Venus Williams has won 10 consecutive matches and will compete for her fourth Key Biscayne title this week in the Sony Ericsson Open. 
  File/Associated Press
File/Associated Press
Venus Williams has won 10 consecutive matches and will compete for her fourth Key Biscayne title this week in the Sony Ericsson Open.

Despite her typically spotty attendance on the WTA Tour, Williams is as busy as ever. And now she's ready for a tournament.

Williams will seek her fourth Key Biscayne title -- but her first since 2001 -- in the Sony Ericsson Open. Play began Tuesday, and Williams' opening match is scheduled for Thursday night against Sorana Cirstea.

"It's nice to play at home," said Williams, who lives 90 minutes up Interstate 95 in Palm Beach Gardens. "There's so much support from the crowd, and so much friends and family look forward to watching me play."

The rooting section will include her sister, five-time champion Serena Williams, who withdrew last week because of the left knee injury that has sidelined her since she won the Australian Open in January.

"I can still swing my racket pretty well in her memory," Venus said.

Not left-handed, though.
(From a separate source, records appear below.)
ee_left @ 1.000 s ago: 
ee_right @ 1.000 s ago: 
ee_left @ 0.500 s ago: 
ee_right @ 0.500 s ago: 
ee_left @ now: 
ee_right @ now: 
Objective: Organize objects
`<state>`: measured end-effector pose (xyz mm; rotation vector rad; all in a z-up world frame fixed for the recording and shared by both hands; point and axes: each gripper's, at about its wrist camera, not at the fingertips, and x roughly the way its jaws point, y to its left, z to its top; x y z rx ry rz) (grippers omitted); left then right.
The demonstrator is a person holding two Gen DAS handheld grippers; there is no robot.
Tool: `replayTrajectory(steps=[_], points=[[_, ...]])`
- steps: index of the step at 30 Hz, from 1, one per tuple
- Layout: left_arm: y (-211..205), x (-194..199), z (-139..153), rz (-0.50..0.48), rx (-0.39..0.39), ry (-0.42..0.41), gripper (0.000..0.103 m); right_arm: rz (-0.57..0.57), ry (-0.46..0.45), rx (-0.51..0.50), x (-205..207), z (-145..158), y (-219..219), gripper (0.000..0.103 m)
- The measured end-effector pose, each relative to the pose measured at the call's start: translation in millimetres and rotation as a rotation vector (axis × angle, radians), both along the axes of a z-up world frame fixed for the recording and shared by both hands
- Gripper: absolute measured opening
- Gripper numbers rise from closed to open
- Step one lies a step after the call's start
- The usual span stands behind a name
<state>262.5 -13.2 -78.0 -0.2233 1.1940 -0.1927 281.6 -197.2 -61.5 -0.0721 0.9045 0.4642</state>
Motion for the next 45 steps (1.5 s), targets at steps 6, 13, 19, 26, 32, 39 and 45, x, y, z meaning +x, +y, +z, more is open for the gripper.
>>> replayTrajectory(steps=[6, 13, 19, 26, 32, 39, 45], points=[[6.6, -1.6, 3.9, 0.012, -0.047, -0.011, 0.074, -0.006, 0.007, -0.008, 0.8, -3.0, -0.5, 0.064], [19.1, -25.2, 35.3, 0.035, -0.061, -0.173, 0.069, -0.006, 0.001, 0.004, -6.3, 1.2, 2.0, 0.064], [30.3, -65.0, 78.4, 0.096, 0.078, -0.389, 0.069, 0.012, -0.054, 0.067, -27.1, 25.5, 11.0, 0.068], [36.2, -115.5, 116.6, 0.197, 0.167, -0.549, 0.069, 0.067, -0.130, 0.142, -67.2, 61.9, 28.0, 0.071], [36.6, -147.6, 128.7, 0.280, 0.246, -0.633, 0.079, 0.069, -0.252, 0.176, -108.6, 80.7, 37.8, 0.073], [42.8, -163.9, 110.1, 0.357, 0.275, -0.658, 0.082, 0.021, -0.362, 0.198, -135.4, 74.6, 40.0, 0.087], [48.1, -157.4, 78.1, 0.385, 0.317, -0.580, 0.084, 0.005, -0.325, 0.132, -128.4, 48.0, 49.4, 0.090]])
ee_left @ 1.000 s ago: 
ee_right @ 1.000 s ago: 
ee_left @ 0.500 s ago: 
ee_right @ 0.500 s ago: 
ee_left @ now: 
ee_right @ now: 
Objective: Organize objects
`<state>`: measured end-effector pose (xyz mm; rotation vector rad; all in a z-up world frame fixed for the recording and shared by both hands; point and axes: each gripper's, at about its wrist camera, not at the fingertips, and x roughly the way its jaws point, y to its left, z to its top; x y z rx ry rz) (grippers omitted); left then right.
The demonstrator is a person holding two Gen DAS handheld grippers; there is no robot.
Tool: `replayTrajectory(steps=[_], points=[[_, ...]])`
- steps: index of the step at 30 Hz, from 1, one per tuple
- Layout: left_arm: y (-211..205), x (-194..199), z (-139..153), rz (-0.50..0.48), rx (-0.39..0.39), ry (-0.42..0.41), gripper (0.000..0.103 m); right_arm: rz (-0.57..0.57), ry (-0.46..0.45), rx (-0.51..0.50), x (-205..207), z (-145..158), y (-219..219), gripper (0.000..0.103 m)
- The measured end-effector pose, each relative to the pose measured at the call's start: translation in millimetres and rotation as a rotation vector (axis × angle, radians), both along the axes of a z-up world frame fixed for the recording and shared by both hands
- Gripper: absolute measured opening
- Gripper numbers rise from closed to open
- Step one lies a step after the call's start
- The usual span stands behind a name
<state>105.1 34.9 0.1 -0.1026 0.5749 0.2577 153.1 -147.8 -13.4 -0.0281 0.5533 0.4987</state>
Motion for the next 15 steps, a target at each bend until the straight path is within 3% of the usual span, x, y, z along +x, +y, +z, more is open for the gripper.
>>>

She has practiced with her off hand in preparation for some private doubles with Serena, at least one other sister, their mother and Minnesota Vikings tackle Bryant McKinnie. He's a friend and tennis novice looking for a match, and the date and location will be determined later.

"It's called the Williams Invitational," Venus said. "I'm playing left-handed so it evens the field. My forehand is pretty mean. My serve is nonexistent, and my backhand is horrible."

Venus lost in the quarterfinals in Australia and has gone 10-0 since, winning titles in Dubai and Acapulco in February.

She struggled with a troublesome left knee last year, when she reached the final eight at only one Grand Slam event. But she said she's healthy and looking forward to a big year at age 29. Ranked fifth, she's the oldest player in the top 40.

"Serena and I have done some great career planning and are playing at the peak of our tennis right now," Venus said. "Tennis has been a sport where you play this insane schedule from 14 years old, and at 26 it's over. We've paced ourselves to play great tennis as long as we want."

The sisters have always found plenty of diversions. They branched out into a new sport last year, buying a small stake in the Dolphins.

Venus' newest role is as an interviewer. For the upcoming book Come to Win , she talked with such people as former President Clinton, Condoleezza Rice and Vera Wang about the role sports played in their lives. The book is due out in June.